Orwell published his mind-boggling novel in 1949, when 1984 seemed like an eternity away, thus availing societies the opportunity to take the fictional narrative as a cautionary tale that didn’t have to take place if world leaders realized they had to a higher duty to public service than to private self -interest.

But as we have seen, Orwell was prophetic in seeing totalitarianism beingnormalized in many societies.

In the Braeburn dramatization of Orwell’s masterpiece, one man, Winston Smith (Ella Zhao) sees the way Big Brother is surveilling the whole society to ensure dissenting voices are quashed and even silenced for good.

He actually works for the government in a low-level capacity. But by operating slightly below the wire, he is able to see how manipulative and deadly Big Brother’s regime is, and he hates what he sees.

A resistance movement has already begun as we see from the swarm of students shouting ‘Down with Big Brother’. Their movement apparently elicits an aggressive response from Big Bro.

This is where Winston’s work begins, by doing research to find the ones who are different and dissident.

In the case we see, it’s a little girl who has spotted someone with a different kind of shoe and follows him unrelentingly. In school, she has been taught the importance of quashing anyone that is different.

Big Brother has understood the power of teaching children his language of doublespeak and the value of eliminating the individual for the sake of the collective.

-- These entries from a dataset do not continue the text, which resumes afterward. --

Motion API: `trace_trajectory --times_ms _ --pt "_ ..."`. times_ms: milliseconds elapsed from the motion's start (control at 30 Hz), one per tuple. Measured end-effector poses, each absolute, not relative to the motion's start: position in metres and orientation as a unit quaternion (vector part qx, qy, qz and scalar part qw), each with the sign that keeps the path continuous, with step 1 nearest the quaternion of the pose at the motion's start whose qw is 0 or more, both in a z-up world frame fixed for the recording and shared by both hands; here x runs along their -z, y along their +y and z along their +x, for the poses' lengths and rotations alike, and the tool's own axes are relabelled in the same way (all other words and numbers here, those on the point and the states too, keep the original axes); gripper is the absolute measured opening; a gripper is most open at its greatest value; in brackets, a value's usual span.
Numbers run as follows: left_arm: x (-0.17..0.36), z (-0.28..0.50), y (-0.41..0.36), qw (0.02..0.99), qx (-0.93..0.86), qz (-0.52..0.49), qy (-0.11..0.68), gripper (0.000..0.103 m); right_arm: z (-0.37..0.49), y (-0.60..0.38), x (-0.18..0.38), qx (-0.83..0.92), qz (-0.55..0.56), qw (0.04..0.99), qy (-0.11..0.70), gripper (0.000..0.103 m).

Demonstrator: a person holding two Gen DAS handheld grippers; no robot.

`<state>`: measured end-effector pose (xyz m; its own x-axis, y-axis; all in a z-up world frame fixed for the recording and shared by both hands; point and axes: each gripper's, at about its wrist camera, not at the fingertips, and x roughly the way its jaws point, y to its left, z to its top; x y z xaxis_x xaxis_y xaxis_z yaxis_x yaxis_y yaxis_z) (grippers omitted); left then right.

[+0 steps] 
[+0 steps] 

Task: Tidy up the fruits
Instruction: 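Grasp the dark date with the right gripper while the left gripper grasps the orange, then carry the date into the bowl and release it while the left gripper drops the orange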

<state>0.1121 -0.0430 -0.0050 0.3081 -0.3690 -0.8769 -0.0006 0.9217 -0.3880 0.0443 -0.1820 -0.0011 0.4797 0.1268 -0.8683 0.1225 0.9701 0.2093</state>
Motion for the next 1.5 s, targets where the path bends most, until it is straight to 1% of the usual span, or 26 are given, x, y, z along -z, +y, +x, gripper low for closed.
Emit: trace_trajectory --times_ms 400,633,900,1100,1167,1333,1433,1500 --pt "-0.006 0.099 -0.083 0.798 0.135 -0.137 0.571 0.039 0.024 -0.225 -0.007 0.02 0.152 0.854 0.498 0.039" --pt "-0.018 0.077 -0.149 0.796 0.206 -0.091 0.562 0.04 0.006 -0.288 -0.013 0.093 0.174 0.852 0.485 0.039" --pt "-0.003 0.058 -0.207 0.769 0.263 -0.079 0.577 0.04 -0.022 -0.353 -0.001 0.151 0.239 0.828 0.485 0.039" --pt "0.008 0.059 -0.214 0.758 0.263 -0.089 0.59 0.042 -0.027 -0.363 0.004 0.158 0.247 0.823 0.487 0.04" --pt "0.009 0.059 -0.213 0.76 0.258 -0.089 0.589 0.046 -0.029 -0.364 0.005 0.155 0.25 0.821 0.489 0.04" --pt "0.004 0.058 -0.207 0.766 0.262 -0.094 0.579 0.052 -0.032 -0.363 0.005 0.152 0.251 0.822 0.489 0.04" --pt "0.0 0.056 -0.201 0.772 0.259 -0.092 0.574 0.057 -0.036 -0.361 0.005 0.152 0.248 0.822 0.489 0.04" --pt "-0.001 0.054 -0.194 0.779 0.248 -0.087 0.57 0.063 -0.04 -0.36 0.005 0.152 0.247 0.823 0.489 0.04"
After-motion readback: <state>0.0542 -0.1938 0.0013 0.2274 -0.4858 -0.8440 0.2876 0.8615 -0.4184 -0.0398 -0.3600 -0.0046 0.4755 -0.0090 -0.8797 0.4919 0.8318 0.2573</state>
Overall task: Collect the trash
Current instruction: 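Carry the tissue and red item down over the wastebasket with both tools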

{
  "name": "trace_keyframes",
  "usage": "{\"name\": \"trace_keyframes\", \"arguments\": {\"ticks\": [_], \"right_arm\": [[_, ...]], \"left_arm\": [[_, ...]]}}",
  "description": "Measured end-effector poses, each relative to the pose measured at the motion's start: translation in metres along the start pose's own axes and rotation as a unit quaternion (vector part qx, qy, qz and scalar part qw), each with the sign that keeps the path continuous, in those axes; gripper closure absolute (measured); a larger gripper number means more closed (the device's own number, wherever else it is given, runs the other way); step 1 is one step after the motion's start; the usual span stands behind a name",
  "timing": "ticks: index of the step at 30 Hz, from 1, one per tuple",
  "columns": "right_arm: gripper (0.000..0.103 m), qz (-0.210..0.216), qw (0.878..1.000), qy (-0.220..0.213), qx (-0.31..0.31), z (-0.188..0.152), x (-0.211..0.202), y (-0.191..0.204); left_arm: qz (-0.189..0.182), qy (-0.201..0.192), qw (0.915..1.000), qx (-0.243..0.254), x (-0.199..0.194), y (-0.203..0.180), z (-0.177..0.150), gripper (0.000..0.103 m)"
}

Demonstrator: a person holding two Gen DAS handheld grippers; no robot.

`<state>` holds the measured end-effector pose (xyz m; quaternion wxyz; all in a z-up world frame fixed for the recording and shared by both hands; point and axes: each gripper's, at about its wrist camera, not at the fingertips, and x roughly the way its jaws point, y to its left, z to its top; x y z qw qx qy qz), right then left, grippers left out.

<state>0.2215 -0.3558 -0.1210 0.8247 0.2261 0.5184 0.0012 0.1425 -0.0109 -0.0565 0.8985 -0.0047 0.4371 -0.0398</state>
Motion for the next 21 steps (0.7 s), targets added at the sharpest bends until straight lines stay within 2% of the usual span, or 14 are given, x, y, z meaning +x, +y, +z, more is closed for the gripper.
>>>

The little girl has become such an exceptional student of Doublespeak that she also becomes a devout spy as we shall see at the end of the play.

Another girl who is caught and taken away is first seen laughing at the little girl spy who finds the man with peculiar shoes.

That same girl doesn’t laugh when they come and take her for crying ‘Down with Big Brother’ in her sleep.

Winston is involved in the shoe research, but that’s where we meet him, frustrated and thinking of joining the resistance movement that he’s heard about.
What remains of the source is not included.